An academic yesterday urged Chinese Nationalist Party (KMT) legislators to reflect on concerns voiced by their predecessors over nuclear energy following Premier Jiang Yi-huah’s (江宜樺) proposal to put the fate of the Fourth Nuclear Power Plant to a referendum.
According to the Legislative Yuan Official Gazette No. 29, Volume 74, which recorded the minutes of a legislative session convened on April 10, 1985, 55 then-KMT legislators — including former legislative speaker Liu Sung-pan (劉松藩), then-legislator Tsai Sheng-pang (蔡勝邦) and current Legislative Speaker Wang Jin-pyng (王金平) — cited three reasons for opposing the construction of the Fourth Nuclear Power Plant.
These included concern over a potential nuclear disaster, the economic efficiency of nuclear energy and political concerns.
The dissent came about one year before the Chernobyl nuclear accident in Ukraine on April 26, 1986, which led the Executive Yuan to shelve the construction plans for the Fourth Nuclear Power Plant amid growing public anxiety over the safety of nuclear power.
The initial budget for the plant was not approved by the legislature until 1992, seven years before construction of the plant commenced in 1999.

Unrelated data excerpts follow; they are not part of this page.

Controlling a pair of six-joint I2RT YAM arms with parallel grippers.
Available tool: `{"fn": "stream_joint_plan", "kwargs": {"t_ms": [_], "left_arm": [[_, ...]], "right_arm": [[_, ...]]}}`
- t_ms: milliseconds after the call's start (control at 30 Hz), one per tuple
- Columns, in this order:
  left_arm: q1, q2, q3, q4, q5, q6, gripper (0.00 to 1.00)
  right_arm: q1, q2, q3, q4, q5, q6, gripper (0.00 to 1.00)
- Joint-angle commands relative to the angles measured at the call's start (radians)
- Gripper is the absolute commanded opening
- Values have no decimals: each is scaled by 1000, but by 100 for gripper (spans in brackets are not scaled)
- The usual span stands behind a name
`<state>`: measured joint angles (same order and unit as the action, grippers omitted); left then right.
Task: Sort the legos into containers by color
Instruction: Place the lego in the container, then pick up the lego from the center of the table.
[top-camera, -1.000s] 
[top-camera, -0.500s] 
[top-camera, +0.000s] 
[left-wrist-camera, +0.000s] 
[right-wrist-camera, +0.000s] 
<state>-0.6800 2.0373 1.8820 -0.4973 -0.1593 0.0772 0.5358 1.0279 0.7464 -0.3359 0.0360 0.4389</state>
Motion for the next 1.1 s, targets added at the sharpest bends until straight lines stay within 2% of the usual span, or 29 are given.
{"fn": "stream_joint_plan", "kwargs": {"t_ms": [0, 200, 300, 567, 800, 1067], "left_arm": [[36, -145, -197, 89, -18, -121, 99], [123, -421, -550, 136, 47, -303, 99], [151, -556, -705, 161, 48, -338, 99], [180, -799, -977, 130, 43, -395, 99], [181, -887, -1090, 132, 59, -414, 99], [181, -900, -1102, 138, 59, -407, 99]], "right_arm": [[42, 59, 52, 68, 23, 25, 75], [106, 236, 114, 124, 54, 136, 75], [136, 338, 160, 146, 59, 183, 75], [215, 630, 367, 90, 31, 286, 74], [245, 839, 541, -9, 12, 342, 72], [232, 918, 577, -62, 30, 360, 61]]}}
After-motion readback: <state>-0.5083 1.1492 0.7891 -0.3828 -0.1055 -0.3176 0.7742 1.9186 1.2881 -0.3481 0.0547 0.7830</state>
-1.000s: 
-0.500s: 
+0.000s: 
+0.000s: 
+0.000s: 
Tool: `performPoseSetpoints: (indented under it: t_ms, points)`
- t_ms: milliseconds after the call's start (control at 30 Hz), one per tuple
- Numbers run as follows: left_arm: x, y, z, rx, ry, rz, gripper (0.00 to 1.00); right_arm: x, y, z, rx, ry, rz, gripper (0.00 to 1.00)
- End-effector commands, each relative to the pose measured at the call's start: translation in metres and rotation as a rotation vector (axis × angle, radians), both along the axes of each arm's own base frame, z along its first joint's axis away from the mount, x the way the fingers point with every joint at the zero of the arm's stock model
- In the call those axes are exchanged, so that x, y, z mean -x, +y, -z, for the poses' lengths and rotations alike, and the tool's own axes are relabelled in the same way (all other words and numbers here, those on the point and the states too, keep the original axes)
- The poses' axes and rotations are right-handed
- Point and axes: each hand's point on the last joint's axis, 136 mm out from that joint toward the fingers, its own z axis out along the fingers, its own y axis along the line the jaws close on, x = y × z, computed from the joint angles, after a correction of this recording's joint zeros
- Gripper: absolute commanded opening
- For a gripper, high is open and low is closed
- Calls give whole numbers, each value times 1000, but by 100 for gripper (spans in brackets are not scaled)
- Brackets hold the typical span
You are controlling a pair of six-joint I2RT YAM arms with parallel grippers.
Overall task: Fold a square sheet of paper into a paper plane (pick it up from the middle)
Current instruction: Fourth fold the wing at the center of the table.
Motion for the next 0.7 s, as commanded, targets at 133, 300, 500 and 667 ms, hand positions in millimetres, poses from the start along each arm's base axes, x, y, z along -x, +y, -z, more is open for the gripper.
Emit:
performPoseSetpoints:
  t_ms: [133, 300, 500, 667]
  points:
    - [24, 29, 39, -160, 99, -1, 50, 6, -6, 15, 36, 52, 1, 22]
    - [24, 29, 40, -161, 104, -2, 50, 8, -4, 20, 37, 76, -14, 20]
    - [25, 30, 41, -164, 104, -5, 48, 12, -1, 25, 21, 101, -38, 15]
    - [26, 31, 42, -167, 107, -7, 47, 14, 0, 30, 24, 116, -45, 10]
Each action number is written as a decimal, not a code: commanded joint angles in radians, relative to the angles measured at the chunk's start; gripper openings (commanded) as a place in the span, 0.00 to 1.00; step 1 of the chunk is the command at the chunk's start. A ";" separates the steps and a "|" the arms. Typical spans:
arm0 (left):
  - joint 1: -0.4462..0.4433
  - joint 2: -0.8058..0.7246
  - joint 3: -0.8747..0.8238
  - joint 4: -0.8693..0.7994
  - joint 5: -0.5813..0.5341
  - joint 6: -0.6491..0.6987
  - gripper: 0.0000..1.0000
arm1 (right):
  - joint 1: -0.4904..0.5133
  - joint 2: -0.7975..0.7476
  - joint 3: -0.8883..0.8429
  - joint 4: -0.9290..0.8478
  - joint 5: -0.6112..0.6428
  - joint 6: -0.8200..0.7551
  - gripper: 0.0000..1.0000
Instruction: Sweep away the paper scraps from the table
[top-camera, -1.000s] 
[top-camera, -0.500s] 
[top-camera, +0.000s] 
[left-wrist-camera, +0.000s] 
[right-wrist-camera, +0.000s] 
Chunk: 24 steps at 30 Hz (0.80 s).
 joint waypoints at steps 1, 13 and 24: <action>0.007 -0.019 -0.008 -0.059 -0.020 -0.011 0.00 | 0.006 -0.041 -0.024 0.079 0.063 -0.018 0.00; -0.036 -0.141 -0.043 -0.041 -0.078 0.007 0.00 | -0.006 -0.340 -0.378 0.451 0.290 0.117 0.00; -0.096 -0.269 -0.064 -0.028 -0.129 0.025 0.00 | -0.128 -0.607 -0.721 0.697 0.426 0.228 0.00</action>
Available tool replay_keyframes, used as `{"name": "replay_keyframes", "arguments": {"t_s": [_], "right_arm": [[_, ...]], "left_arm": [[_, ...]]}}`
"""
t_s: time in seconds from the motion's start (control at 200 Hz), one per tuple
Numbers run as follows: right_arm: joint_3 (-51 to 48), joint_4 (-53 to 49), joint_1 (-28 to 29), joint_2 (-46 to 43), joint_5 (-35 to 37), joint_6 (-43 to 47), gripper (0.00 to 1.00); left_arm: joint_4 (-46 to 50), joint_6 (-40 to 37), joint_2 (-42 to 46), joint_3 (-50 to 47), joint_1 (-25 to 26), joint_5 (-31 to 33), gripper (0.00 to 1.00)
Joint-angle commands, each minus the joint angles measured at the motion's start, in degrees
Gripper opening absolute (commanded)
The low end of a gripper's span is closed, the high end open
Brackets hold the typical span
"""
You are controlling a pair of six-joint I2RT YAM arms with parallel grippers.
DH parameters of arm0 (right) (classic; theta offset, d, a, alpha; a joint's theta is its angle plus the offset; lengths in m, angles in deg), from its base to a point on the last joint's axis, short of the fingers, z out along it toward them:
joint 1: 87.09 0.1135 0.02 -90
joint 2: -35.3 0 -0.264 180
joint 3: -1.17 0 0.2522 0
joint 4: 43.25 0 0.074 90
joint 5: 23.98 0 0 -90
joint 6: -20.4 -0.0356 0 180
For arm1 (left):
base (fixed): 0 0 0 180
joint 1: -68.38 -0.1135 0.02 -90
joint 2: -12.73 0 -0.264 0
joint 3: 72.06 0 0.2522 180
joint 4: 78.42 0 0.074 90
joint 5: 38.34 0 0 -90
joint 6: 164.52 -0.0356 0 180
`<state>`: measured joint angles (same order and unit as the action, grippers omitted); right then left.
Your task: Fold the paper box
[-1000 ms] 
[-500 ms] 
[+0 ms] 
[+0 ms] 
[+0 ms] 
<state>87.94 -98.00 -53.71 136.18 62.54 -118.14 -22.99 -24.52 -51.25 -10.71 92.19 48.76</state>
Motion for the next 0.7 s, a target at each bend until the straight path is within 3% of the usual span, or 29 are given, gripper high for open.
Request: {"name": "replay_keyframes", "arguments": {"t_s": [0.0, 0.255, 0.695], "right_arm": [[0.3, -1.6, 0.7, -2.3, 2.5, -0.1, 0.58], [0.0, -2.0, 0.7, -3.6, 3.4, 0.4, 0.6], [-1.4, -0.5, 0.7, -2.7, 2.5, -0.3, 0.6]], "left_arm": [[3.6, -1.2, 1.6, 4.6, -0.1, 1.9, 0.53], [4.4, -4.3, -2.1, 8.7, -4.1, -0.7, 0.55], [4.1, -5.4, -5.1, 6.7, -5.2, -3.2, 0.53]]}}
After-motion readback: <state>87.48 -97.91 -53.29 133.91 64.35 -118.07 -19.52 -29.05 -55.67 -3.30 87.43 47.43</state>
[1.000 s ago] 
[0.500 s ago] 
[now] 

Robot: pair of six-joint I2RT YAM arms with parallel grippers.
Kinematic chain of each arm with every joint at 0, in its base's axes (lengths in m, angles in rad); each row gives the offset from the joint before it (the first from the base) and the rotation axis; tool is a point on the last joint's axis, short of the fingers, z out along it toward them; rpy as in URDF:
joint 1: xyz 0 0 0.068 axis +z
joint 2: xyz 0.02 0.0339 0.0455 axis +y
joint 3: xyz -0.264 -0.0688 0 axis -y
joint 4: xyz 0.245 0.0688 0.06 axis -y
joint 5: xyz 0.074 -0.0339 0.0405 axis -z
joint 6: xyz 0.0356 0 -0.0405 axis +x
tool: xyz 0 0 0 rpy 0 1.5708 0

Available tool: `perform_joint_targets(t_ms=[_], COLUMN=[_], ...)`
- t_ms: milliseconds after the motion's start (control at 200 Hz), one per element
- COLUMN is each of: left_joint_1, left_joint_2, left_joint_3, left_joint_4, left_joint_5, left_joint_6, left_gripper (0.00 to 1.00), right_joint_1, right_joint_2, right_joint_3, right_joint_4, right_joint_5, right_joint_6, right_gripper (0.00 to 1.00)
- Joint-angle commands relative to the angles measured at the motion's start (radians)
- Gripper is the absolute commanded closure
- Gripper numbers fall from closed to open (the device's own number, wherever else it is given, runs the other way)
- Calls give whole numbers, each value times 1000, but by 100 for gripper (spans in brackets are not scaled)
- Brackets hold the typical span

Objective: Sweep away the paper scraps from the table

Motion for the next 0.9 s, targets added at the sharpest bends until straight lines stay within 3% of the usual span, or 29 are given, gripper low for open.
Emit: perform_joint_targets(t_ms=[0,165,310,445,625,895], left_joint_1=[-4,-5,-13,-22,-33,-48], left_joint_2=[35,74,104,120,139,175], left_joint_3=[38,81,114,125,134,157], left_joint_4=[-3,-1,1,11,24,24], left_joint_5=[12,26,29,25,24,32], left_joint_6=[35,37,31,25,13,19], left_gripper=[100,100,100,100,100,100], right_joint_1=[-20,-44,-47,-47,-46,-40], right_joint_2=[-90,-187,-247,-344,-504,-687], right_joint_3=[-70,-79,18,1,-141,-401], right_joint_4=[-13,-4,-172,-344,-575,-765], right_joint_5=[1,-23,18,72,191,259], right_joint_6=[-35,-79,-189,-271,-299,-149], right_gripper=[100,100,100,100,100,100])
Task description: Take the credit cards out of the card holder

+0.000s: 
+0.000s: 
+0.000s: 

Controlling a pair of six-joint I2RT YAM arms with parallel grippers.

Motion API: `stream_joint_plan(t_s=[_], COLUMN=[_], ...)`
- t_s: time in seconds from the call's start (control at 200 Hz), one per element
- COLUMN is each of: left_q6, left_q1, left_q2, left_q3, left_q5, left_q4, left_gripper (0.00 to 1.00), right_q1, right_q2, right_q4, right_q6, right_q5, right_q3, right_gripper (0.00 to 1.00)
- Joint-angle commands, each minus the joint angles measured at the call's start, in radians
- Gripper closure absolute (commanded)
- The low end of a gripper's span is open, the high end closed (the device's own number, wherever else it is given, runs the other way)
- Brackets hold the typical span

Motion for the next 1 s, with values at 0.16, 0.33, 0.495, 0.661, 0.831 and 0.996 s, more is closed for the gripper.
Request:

“Taiwan is located in an earthquake-prone region and is in the proximity of a volcano group. With three of the nation’s four [completed or proposed] nuclear power plants located in one area [New Taipei City,] the country is susceptible to a disaster that could lead to a series of chain reactions,” the gazette said.
Singling out the problem of nuclear waste disposal, the gazette said that nuclear waste had to be buried between 610m and 1,200m underground in a geologically stable area for a period of at least 10,000 years, a burial site that “is nowhere to be found in Taiwan.”
“At present, [the country’s nuclear power plants] store most of their nuclear waste within the plants, which is alarming as these plants have reached saturation point,” the gazette said, adding that a series of accidents at nuclear power plants overseas were also solid proof that “nuclear energy poses major security concerns.”
Citing the gazette, National Taiwan University atmospheric science professor Gloria Hsu(徐光蓉) called on KMT legislators to re-examine the reasons behind their predecessors’ opposition to the Fourth Nuclear Power Plant and draw on their experience.
“The concerns recorded in the gazette were the reasons why then-KMT legislators found the Fourth Nuclear Power Plant proposal to be unworkable and voiced opposition to its construction. These concerns still exist today,” Hsu said.
Urging government officials to refrain from labeling anti-nuclear energy individuals as being “unreasonable,” Hsu also called on President Ma Ying-jeou’s (馬英九) administration to confront the underlying risks of nuclear energy and put an immediate halt to the construction of the Fourth Nuclear Power Plant.
“The Ma administration should not hold a referendum that is politically motivated at the cost of public safety and people’s lives,” Hsu added.